Fragments
Kid Atlaas
Il y a encore cinq ans, on se disait qu'Internet avait touché le point névralgique de la création. Qu'en démocratisant la musique, on avait également foutu à la trappe toute idée de motivation pécuniaire pour l'artiste - une transformation que le marché semble encore peiner à digérer tant tout semble gagner a être dématérialisé. Pourtant, si on la pensait blessée, prête à être abattue, la bête lutte: les Arctic Monkeys ou CSS continuent de vendre tandis que Myspace crève la gueule ouverte, et surtout des plateformes comme Soundcloud et Bandcamp n'ont de cesse de révéler les grands de demain. En résumé: si l'on ne vend plus de disques, on en est arrivé à un point où distribuer de la musique n'a jamais été un processus aussi simple et libre.
Aussi, on trouve aujourd'hui un tas de jeunes gens qui, armés de quelques VST et de samples pompés dans la discographie de leurs parents, arrivent à accoucher de sacrés miracles. Des jeunes mecs qui mettent souvent ça en ligne sans trop y croire, qui font tourner auprès des potes avant qu'eux-mêmes ne fassent de même, jusqu'à profiter du coup de pouce de structures plus importantes. C'est un peu comme cela que le beatmaker Kid Atlaas s'est fait remarquer par la web-écurie Cosmonostro. Et avec ce premier mini-album Fragments, on se dit que le jeune homme risque de faire tellement d'envieux qu'on l'imagine mal rester cantonné à ses 500 pauvres fans Facebook. Car ils sont cosmiques, les sept titres que le Parisien soumet à nos oreilles saturées de trap music. Cosmiques, mais aussi et surtout mouvants: au diable l'emprunt, Kid Atlaas opte pour la création pure et dure et semble vouloir, en l'espace de quelques minutes seulement, imprimer à ses productions quinze grooves à la fois. Il maltraite ses samples, cristallise leur substantifique moelle, et complète le tout avec quelques synthés judicieusement placés. Le résultat est d'une densité fantastique, d'une classe à laquelle seule Détroit semblait jusqu'alors avoir l'exclusivité. Après ça, autant dire qu'il ne nous reste plus qu'à imaginer les ravages que feraient un Elzhi ou un Danny Brown sur cet imparable collection de beats.

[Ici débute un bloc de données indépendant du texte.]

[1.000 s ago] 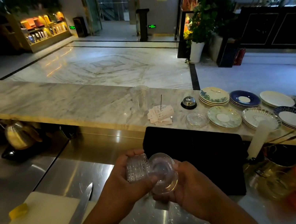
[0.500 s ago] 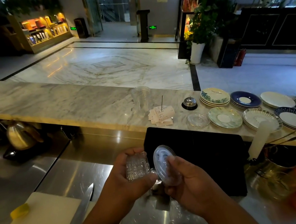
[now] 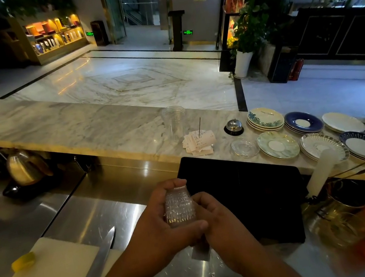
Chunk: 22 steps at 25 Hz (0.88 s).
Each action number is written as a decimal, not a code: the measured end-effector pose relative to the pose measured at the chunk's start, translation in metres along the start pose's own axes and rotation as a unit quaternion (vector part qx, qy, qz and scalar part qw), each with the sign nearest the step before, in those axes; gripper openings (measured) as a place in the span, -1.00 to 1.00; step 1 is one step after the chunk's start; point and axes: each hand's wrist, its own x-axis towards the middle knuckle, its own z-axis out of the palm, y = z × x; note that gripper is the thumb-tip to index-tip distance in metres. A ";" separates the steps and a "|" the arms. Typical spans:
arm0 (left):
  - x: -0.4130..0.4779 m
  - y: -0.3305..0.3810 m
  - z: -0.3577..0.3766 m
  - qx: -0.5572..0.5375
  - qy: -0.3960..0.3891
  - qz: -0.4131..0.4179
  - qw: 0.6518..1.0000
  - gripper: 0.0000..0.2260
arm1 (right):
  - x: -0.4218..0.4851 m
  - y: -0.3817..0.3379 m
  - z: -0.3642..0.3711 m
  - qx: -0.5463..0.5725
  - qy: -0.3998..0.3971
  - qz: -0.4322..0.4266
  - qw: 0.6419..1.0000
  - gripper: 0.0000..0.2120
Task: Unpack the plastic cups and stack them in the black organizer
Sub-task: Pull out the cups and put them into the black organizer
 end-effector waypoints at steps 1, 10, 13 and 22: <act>0.001 -0.003 -0.003 0.026 -0.001 0.002 1.000 -0.34 | 0.000 0.000 -0.002 0.021 -0.007 0.005 1.000 -0.76; 0.007 -0.017 -0.002 0.299 -0.071 0.009 0.951 -0.12 | 0.007 0.008 -0.014 0.049 -0.098 0.015 0.994 -0.74; 0.016 -0.012 -0.011 0.123 -0.062 -0.078 0.987 -0.29 | 0.010 0.013 -0.025 0.151 -0.118 0.066 0.979 -0.65; 0.021 -0.041 0.001 0.089 0.079 -0.239 0.964 -0.66 | 0.025 0.029 -0.030 -0.108 0.005 0.043 0.993 -0.36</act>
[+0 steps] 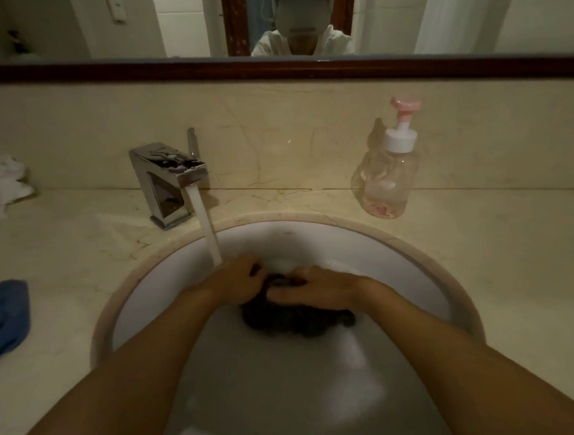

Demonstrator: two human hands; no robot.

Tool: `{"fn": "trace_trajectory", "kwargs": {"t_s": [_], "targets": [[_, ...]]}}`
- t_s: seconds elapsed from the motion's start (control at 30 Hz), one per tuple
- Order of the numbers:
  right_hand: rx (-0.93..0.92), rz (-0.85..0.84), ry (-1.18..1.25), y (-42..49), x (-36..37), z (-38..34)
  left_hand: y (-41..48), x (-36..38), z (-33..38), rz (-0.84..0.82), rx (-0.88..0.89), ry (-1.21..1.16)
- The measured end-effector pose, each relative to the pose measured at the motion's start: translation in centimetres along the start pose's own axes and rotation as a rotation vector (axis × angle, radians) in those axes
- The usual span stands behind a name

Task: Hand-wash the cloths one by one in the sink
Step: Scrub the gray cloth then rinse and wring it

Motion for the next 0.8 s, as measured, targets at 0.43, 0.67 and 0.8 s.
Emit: {"fn": "trace_trajectory", "kwargs": {"t_s": [0.43, 0.67, 0.8], "targets": [[0.25, 0.146, 0.045, -0.3, -1.5, 3.9, -0.1, 1.5, -0.1, -0.242, -0.139, -0.043], [0.159, -0.208, -0.309, -0.5, 0.3, 2.8, 0.5, 1.0, 0.4, -0.19, 0.027, 0.096], [0.218, -0.104, -0.598, -0.1, 0.5, 3.9, -0.3, 3.4, -0.5, -0.357, -0.1, 0.333]]}}
Point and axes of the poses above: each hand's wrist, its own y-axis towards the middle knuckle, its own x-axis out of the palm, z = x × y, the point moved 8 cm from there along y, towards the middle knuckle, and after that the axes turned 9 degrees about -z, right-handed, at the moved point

Ce qui est triste au final, c'est qu'on doute qu'un jour un MC français ne s'intéresse réellement au travail d'un beatmaker qui mériterait de mettre son savoir-faire au service de rappeurs, à la manière d'un Paul White ou d'un Sango. Car malgré une discographie naissante, Kid Atlaas a bien assez de vingt minutes de musique en libre téléchargement pour nous prouver qu'il a sa patte, et surtout une façon bien à lui de casser ses samples et de les enrichir en synthés lunaires. Fragments a en tout cas l'élégance des grands, et déborde d'une vie qui ferait passer tous les Statik Selektah du monde pour des beatmakers du dimanche, tant son exigence semble pousser sa musique à convoquer l'horizon sur chaque mesure. Aussi court qu'indispensable.